白沙强勐地站起来,拍着胸脯,


    “辉哥放心!


    凤凰城和南城仓库,下午四点前,一定插上我们的旗!”


    “第二路,西线,控制与切割!”


    指挥棒移向黄江、大朗、寮步,“


    这一路,我亲自坐镇指挥。


    白毛鸡,你带人,以最快速度控制这三镇李湛留下的场子和关键路口。


    特别是通往长安的主要干道,给我掐断了!


    我要让长安变成孤岛!”


    白毛鸡舔了舔嘴唇,阴森一笑,


    “明白。


    保证一只苍蝇都飞不进长安。”


    “第三路,东线,佯攻与牵制!”


    指挥棒指向常平、樟木头,


    “坤叔,火炮明,金发,


    你们三位,让你们各自的老兄弟,在这两个地方制造最大动静!


    攻击李湛在那边的场子,能打下来最好,打不下来,也要把水搅浑,


    把他东部的人马牢牢吸住,不能让他们回援长安!”


    何振坤点了点头,火炮明哼了一声表示知道,陈金发笑眯眯地说,


    “辉哥安排得周到,我们保证让东边‘热闹’起来。”


    “第四路,”


    太子辉看向瑶瑶,“财务与信息战。


    瑶瑶,行动一开始,


    立刻冻结我们掌握的、李湛体系几个主要对公和走私账户。


    同时,通过我们的渠道,散播‘李湛已死、东莞易主’的消息,动摇他们的人心!”


    瑶瑶清脆地应道,


    “资金通道已就绪,消息模板也准备好了。
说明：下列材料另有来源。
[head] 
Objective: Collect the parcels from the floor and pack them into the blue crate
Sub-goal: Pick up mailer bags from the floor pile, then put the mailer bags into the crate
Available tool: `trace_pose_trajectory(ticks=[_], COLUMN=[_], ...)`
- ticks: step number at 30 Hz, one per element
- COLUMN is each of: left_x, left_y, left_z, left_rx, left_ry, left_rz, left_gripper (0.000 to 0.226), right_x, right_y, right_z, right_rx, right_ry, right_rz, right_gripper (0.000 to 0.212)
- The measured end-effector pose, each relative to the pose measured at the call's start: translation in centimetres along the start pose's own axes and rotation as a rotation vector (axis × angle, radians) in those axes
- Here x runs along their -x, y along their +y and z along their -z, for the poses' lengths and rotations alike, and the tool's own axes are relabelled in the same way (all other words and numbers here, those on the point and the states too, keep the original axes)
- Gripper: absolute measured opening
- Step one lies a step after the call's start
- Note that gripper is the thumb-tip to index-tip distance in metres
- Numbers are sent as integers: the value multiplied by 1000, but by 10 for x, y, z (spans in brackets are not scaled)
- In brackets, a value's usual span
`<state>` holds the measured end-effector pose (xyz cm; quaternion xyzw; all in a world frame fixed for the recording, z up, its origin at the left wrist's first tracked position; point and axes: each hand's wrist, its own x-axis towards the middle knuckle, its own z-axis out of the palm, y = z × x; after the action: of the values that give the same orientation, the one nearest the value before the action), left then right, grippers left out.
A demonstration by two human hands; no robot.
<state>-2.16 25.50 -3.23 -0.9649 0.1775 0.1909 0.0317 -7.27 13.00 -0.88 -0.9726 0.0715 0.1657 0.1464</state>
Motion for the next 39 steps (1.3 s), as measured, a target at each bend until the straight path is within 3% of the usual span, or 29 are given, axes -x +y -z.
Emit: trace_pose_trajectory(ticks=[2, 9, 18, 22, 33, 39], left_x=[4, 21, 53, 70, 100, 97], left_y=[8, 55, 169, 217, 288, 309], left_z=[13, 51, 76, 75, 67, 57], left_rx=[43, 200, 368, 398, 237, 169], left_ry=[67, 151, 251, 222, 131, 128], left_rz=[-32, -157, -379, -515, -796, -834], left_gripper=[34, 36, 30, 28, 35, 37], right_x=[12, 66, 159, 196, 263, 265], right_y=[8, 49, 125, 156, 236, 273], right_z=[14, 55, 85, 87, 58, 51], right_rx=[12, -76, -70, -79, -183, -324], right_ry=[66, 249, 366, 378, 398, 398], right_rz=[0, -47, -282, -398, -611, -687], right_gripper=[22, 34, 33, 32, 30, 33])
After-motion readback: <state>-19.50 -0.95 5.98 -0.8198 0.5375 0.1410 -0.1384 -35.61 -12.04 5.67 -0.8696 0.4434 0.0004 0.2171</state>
”


    太子辉走回座位,双手撑在桌面上,目光扫过每一个人,


    最后停留在那三个前话事人脸上,语气带着蛊惑和压迫,


    “诸位,今天之后,东莞的天就变了!


    李湛那套,什么公司、什么福利、什么规矩,都是捆住我们手脚的锁链!


    是收买底层、架空我们的手段!


    打下来,钱,权,地盘,女人,我们按功劳大小,自己说了算!


    想怎么分,就怎么分!


    那才是我们熟悉的江湖!”


    何振坤眼中闪过渴望,火炮明咧开嘴,陈金发笑容更深。


    白毛鸡却皱了皱眉,提出疑虑,


    “辉哥,蒋文杰不是傻子。


    我们这么大动静,他会不会早有防备?


    而且…李湛在泰国到底死没死透,


    万一……”


    “没有万一!”


    太子辉斩钉截铁地打断他,眼中闪过一丝狠厉,


    “曼谷的消息多重验证过,林家和他是不死不休的局面!


    他能活着爬出来的概率,不到一成!


    至于蒋文杰…”


    他冷笑一声,


    “他知道又怎样?


    他手里有多少能调动的机动力量?


    我们打的就是时间差!


    等他从各镇调集人马,我们已经在长安插旗,大局已定!


    到时候,人心自然倒向我们!”


    他看向白沙强,


    “阿强,沙田那个钉子,拔掉了没?”


    白沙强狞笑,


    “来之前已经让老三带人过去了,现在估计在路上。


    待会等他电话即可。


    坤叔,沙田跑不了的!”


    何振坤闻言,精神一振,腰杆都挺直了些。


    “好!”


    太子辉举起茶杯,


    “以茶代酒,预祝我们,马到功成!


    夺回属于我们的东莞!”


    “干!”


    众人纷纷举杯,眼中闪烁着贪婪、兴奋和孤注一掷的光芒。


    杯盏碰撞,清脆却带着金铁之声。


    箭已上弦,不得不发。


    只是,这张弓瞄准的,究竟是对手的心脏,还是自己的咽喉?


    下午1点20分。


    沙田镇,原属于何振坤、现由李湛体系接管的“昌荣物流”办公室。


    办公室里原本的经理——


    一个三十多岁、眼神精明干练的男人——


    此刻被捆在椅子上,嘴里塞着布,


    但脸上并无多少恐惧,反而带着一丝冷笑。


    站在他面前的,是虎门三杰中的老三,


    一个绰号“疯鼠”的干瘦汉子,眼神凶戾,手里把玩着一把匕首。